▶ [WORK INSTRUCTIONS]:
In the data that follows, find each line containing "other" and copy it.

▶ [DATASET SECTION]:
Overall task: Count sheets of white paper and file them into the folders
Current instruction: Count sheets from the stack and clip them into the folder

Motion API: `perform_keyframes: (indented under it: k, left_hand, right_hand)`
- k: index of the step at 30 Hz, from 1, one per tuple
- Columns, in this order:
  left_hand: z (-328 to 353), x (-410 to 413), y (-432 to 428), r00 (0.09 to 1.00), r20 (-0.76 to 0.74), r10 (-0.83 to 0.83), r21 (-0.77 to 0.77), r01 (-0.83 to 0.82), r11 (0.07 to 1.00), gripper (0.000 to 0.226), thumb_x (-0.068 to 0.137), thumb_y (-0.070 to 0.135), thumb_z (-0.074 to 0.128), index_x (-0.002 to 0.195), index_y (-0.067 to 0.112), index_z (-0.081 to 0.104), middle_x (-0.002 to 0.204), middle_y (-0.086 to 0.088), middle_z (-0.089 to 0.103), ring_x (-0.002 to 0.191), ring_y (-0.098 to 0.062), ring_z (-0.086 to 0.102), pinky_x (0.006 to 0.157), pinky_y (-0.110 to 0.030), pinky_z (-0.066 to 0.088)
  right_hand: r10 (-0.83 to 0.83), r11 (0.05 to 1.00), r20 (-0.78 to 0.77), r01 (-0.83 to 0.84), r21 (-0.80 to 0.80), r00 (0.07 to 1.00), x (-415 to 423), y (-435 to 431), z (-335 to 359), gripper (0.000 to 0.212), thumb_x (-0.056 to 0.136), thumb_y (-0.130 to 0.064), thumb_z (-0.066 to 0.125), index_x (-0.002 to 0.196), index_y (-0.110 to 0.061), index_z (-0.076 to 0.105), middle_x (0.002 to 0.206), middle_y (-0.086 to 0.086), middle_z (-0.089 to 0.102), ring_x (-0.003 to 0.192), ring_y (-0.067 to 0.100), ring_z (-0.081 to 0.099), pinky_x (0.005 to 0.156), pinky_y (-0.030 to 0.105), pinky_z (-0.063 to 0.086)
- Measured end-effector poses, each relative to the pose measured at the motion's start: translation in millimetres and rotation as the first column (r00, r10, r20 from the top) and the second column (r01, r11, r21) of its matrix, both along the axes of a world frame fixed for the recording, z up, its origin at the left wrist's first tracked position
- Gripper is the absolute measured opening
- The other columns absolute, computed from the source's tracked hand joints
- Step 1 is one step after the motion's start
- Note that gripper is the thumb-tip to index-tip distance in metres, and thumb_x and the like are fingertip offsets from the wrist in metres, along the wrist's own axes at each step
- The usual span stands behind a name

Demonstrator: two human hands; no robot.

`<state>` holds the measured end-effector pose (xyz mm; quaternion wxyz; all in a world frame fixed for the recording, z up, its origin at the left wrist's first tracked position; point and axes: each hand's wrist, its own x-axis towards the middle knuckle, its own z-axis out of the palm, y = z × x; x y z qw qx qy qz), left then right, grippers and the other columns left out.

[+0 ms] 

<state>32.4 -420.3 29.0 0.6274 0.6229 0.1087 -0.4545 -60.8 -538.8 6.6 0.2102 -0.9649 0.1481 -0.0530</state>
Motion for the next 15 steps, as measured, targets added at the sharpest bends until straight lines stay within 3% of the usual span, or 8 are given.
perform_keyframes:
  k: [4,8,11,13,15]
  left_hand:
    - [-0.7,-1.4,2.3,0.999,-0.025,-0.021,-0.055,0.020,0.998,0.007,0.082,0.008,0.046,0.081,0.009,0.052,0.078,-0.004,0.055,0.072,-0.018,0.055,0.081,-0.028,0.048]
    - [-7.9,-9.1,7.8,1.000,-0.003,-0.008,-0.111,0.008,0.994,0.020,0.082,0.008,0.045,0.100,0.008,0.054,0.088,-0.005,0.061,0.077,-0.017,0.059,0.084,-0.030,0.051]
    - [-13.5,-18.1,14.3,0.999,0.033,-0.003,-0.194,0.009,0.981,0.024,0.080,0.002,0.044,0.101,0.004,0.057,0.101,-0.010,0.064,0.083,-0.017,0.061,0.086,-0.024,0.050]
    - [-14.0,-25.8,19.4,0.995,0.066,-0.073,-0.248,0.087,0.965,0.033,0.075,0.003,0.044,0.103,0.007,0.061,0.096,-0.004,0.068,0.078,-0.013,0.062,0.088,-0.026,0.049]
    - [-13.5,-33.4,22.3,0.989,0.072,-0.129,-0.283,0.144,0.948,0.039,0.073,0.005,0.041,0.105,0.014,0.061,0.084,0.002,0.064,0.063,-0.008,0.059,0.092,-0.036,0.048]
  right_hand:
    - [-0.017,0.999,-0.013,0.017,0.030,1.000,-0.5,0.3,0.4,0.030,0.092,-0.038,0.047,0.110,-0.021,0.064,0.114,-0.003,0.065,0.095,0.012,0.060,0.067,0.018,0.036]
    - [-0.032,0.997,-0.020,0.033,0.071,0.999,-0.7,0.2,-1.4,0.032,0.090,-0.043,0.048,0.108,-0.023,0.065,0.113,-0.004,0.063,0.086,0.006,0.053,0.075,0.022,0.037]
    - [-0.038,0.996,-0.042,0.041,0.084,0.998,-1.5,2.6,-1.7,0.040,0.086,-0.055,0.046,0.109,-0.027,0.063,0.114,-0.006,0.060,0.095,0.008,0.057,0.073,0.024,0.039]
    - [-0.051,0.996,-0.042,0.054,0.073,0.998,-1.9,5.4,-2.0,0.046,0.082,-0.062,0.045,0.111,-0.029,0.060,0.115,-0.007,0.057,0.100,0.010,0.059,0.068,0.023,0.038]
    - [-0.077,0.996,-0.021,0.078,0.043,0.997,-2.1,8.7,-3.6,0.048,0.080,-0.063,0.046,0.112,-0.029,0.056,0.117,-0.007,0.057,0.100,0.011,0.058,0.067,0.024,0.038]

▶ [SOLUTION]:
- The other columns absolute, computed from the source's tracked hand joints
`<state>` holds the measured end-effector pose (xyz mm; quaternion wxyz; all in a world frame fixed for the recording, z up, its origin at the left wrist's first tracked position; point and axes: each hand's wrist, its own x-axis towards the middle knuckle, its own z-axis out of the palm, y = z × x; x y z qw qx qy qz), left then right, grippers and the other columns left out.

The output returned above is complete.